Work task: Would you output the listing exactly, with every image omitted?

Extracted records:
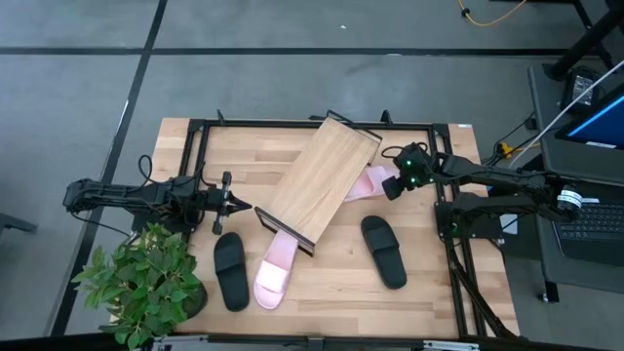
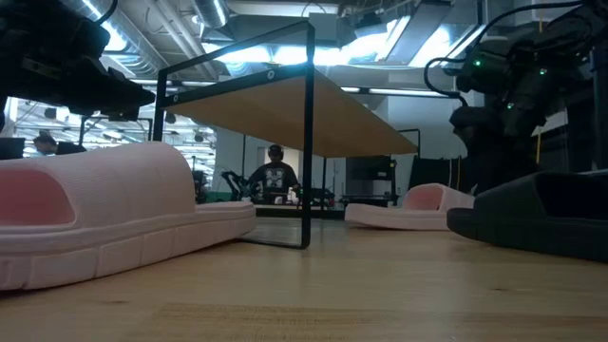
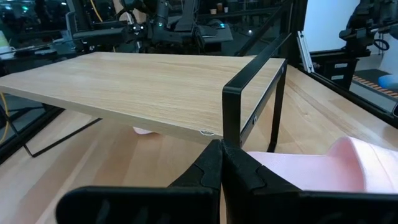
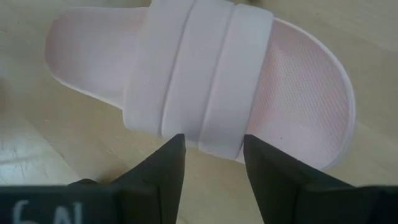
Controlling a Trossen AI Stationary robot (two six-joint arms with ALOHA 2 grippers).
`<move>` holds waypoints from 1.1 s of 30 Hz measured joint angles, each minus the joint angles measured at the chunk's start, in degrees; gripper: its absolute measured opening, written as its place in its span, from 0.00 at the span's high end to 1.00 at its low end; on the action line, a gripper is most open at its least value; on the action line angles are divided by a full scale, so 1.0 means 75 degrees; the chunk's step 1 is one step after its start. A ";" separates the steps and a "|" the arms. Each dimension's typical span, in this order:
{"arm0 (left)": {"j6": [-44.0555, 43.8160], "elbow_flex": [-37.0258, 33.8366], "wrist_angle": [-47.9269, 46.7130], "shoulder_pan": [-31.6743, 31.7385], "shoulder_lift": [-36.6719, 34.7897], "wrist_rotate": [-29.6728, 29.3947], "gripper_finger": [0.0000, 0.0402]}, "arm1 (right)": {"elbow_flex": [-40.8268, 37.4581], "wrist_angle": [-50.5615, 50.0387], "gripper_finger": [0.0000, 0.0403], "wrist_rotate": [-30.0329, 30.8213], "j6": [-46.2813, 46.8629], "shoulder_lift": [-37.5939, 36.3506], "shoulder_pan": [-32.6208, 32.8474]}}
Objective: Pick and place slides into the shelf
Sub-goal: Put the right pink slide on the shelf
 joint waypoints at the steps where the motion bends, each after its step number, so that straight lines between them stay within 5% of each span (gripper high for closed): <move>1: 0.0000 0.0000 0.0000 0.0000 0.0000 0.0000 1.00 | 0.0000 0.0038 0.59 0.0000 -0.0005 0.0043 0.0000; 13: -0.0001 0.0000 -0.0001 0.0000 0.0000 0.0000 1.00 | 0.0019 0.0878 0.59 -0.0038 -0.0194 0.0945 -0.0001; 21: -0.0003 0.0000 -0.0002 0.0000 -0.0002 0.0000 1.00 | 0.0003 0.1493 0.59 -0.1226 -0.0437 0.0994 0.0000; 33: -0.0001 0.0000 0.0000 0.0000 0.0000 0.0000 1.00 | 0.0003 0.1501 0.59 -0.1388 -0.0465 0.1191 0.0003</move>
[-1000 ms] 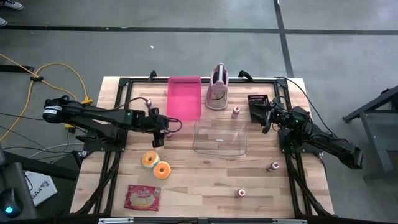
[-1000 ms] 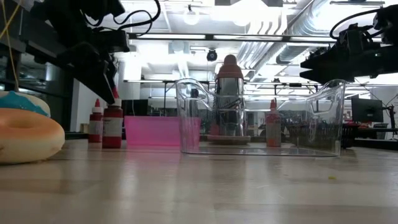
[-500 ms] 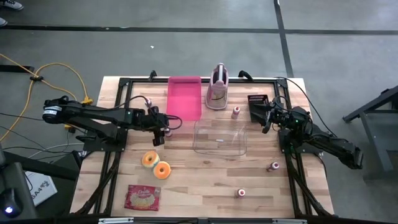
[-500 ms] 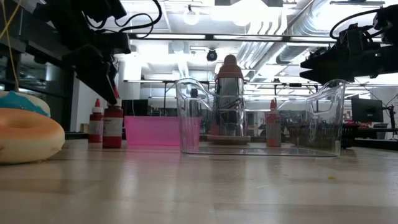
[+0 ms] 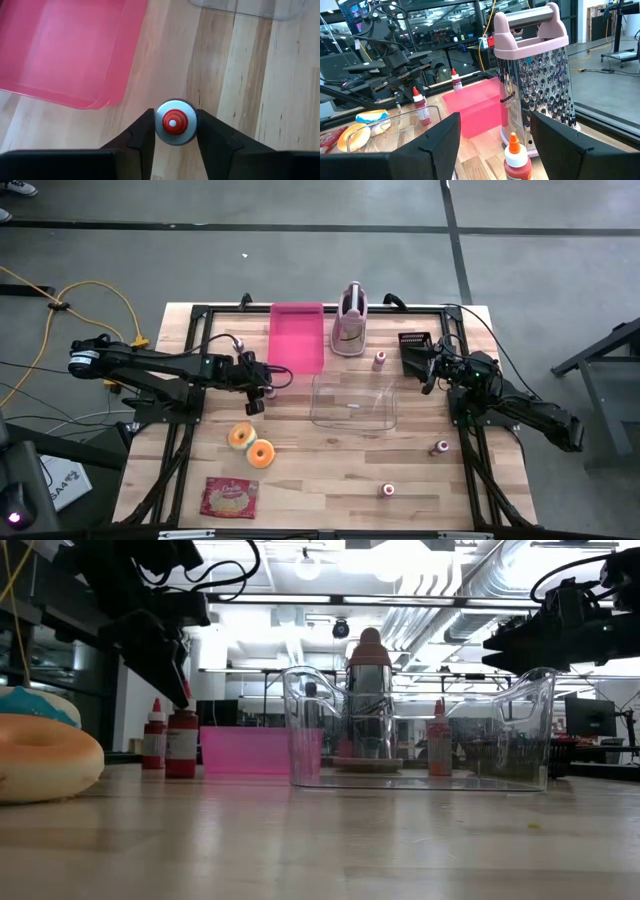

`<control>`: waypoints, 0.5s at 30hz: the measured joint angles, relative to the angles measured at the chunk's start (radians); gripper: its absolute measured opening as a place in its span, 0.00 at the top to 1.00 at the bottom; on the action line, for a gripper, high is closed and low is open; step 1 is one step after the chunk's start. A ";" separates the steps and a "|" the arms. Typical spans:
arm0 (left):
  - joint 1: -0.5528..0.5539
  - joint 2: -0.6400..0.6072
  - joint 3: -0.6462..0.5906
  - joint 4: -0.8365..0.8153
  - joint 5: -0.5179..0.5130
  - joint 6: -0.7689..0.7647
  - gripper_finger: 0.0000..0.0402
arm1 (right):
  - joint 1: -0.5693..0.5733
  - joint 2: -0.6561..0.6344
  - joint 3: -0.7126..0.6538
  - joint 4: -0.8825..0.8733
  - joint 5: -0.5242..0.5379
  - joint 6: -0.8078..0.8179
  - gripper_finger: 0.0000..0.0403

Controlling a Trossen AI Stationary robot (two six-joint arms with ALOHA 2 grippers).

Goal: Pick & Place Food Item
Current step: Put the middle red food coloring bottle into the transparent bin

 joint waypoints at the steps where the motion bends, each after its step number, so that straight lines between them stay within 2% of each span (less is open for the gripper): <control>1: 0.000 0.000 0.000 0.000 0.000 0.000 0.73 | 0.000 0.000 0.000 0.000 0.000 0.000 0.44; 15: 0.000 0.000 0.000 -0.002 0.018 0.000 0.72 | 0.000 0.000 0.000 0.000 0.000 0.000 0.44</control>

Task answer:
Controlling a Trossen AI Stationary robot (two six-joint arms with ALOHA 2 grippers).
`<move>` holds waypoints from 1.1 s of 30 Hz measured joint angles, each minus the joint angles measured at the chunk's start, in degrees; gripper: its absolute measured opening, written as its place in its span, from 0.00 at the span's high end to 1.00 at its low end; on the action line, a gripper is most open at its least value; on the action line angles are divided by a full scale, so 1.0 means 75 degrees; the chunk's step 1 is one step after its start. A ";" separates the steps and a "|" the arms. Each dimension's typical span, in this order:
{"arm0 (left)": {"j6": [-44.0555, 43.8160], "elbow_flex": [-37.0258, 33.8366], "wrist_angle": [-47.9269, 46.7130], "shoulder_pan": [-31.6743, 31.7385], "shoulder_lift": [-36.6719, 34.7897], "wrist_rotate": [-29.6728, 29.3947], "gripper_finger": [0.0000, 0.0402]}, "arm1 (right)": {"elbow_flex": [-40.8268, 37.4581], "wrist_angle": [-50.5615, 50.0387], "gripper_finger": [0.0000, 0.0403], "wrist_rotate": [-30.0329, 30.8213], "j6": [-46.2813, 46.8629], "shoulder_lift": [-37.5939, 36.3506], "shoulder_pan": [-32.6208, 32.8474]}}
Objective: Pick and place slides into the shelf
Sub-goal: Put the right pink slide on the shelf
 joint waypoints at the steps where the motion bends, each after its step number, so that straight lines between them stay within 5% of each span (gripper high for closed): <move>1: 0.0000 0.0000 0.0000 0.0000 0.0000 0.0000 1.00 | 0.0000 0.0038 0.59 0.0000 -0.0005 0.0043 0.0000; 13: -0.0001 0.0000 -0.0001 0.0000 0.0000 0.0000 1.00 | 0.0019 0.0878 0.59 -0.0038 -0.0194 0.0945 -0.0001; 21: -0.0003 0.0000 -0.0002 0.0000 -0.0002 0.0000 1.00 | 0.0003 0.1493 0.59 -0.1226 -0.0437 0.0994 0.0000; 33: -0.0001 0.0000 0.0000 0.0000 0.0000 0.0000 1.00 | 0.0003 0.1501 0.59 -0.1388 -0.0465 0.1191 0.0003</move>
[-1000 ms] 
[-1000 ms] 
[-500 ms] 
[-500 ms] 
[+0 ms] 

`<control>`: waypoints, 0.5s at 30hz: the measured joint angles, relative to the angles measured at the chunk's start (radians); gripper: its absolute measured opening as a place in its span, 0.00 at the top to 1.00 at the bottom; on the action line, for a gripper, high is closed and low is open; step 1 is one step after the chunk's start. A ";" separates the steps and a "|" the arms. Typical spans:
arm0 (left):
  - joint 1: -0.5528..0.5539
  - joint 2: -0.6400..0.6072
  - joint 3: -0.6462..0.5906
  - joint 4: -0.8365..0.8153
  - joint 5: -0.5179..0.5130
  - joint 6: -0.7689..0.7647
  - gripper_finger: 0.0000..0.0402
arm1 (right):
  - joint 1: -0.5693..0.5733
  - joint 2: -0.6561..0.6344
  - joint 3: -0.7126..0.6538
  - joint 4: -0.8825..0.8733
  - joint 5: -0.5242..0.5379
  - joint 6: -0.8078..0.8179
  - gripper_finger: 0.0000..0.0403

Controlling a Trossen AI Stationary robot (two six-joint arms with ALOHA 2 grippers).

Goal: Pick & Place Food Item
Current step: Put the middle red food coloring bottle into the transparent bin

 joint waypoints at the steps where the motion bends, each after its step number, so that straight lines between them stay within 2% of each span (less is open for the gripper): <control>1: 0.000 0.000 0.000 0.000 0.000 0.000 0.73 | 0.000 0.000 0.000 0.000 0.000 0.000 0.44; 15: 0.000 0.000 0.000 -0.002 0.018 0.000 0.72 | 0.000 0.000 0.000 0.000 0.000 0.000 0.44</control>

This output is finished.